Stubhub charges a smaller 10 percent premium to the buyer but also a 15 percent premium to the seller in addition to their own convenience fee. This means the price is both much lower than the purchase price and much more than the seller is receiving for selling those tickets. Seatgeek is also among the most popular sites but it is more of an aggregation of other resale sites. It has an engine which searches other websites for tickets rather than being a true secondary market itself.

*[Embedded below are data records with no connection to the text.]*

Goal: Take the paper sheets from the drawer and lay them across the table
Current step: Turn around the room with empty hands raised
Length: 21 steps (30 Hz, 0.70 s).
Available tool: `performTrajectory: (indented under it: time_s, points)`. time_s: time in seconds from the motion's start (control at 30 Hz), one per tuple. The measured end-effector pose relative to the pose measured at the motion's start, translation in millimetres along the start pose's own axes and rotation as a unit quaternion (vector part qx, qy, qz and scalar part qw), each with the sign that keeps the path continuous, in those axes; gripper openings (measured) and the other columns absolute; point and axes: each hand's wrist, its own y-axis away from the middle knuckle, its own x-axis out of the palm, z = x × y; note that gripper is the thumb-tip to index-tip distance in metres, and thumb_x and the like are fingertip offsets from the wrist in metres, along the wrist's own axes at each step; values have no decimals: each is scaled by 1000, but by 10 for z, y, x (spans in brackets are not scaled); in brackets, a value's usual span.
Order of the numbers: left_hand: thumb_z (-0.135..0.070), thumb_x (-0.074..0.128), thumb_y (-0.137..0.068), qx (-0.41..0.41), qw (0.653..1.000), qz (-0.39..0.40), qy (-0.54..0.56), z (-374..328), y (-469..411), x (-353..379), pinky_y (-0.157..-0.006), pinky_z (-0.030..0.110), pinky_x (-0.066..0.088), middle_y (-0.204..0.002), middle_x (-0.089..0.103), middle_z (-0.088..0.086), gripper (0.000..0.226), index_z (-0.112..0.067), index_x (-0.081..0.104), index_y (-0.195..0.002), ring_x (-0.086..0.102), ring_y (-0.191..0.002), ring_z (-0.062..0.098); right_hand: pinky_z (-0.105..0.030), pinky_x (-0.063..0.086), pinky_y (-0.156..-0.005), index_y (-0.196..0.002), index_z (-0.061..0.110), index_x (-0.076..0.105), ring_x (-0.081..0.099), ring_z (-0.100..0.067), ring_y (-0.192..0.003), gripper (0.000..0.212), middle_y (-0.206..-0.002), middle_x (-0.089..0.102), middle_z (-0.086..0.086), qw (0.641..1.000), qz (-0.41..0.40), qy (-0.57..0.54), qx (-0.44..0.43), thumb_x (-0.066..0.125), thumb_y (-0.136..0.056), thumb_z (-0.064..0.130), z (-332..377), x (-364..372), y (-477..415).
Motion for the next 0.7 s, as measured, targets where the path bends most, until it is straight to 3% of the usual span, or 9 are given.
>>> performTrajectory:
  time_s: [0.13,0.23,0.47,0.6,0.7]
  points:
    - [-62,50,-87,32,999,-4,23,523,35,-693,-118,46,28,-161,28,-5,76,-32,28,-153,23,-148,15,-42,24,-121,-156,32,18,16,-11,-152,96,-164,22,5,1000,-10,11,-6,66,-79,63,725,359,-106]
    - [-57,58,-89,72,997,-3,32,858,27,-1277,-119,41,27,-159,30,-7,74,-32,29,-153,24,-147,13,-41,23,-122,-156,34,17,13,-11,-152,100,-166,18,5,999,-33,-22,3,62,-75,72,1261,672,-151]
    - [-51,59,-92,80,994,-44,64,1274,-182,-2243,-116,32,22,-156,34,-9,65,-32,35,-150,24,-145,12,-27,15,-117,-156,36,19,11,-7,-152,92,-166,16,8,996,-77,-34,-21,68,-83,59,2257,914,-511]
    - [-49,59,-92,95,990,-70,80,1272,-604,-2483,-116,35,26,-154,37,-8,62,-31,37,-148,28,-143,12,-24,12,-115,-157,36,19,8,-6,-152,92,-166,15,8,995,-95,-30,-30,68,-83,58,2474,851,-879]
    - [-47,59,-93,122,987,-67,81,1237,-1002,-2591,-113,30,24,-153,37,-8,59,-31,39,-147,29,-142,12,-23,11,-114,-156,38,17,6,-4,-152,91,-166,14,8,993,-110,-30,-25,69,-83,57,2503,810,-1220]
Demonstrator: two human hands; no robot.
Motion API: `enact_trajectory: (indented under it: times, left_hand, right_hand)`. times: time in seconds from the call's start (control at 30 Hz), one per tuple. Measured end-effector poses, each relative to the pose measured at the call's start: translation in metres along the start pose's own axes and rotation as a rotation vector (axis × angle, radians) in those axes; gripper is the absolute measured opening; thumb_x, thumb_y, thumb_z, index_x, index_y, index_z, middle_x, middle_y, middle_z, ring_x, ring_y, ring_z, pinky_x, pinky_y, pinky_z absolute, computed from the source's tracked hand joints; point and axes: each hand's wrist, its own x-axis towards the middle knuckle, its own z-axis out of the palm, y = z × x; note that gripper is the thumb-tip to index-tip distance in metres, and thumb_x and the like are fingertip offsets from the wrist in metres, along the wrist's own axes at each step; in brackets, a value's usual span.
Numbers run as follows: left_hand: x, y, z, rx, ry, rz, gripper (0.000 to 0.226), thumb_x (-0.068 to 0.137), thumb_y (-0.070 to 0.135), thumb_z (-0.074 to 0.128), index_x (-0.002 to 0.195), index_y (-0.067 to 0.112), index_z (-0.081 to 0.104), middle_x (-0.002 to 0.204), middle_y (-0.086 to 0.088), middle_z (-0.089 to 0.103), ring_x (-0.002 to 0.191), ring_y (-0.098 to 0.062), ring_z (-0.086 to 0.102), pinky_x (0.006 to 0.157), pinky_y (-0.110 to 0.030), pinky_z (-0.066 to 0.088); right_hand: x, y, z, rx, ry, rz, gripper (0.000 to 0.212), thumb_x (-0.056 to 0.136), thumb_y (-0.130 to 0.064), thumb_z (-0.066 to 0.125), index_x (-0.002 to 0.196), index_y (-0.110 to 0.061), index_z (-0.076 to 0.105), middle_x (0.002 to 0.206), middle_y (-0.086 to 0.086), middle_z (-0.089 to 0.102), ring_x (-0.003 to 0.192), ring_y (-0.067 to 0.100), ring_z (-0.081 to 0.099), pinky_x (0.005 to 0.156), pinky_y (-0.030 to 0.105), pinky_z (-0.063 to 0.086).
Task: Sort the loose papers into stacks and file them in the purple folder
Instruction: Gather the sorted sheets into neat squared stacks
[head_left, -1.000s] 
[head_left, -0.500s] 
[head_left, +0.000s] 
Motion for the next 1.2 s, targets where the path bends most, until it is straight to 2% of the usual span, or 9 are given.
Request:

These fees do not apply to seats which are sold directly from the Mavericks. Those are referred to as “standard price seats” on Mavs.com and Ticketmaster. One of the untold secrets of the ticket buying game is that after the initial sale, there will still be other standard price seats released in a trickle until the day of the game. Those seats are generally much cheaper because they are face value and do not have the fees mentioned earlier. Continue to check for these seats until you find one or a resale ticket that is reasonably priced.

Enjoy the game

If one can afford to go without putting themselves in a difficult position it is absolutely worth going. Make sure your phone is fully charged as tickets are in digital form now and trying to get in after a phone dies is a giant hassle one would do well to avoid. This is not an advertisement, but life is about doing the things one enjoys. Going to a playoff game is an incredible atmosphere. That atmosphere only grows the deeper into the playoffs the team goes.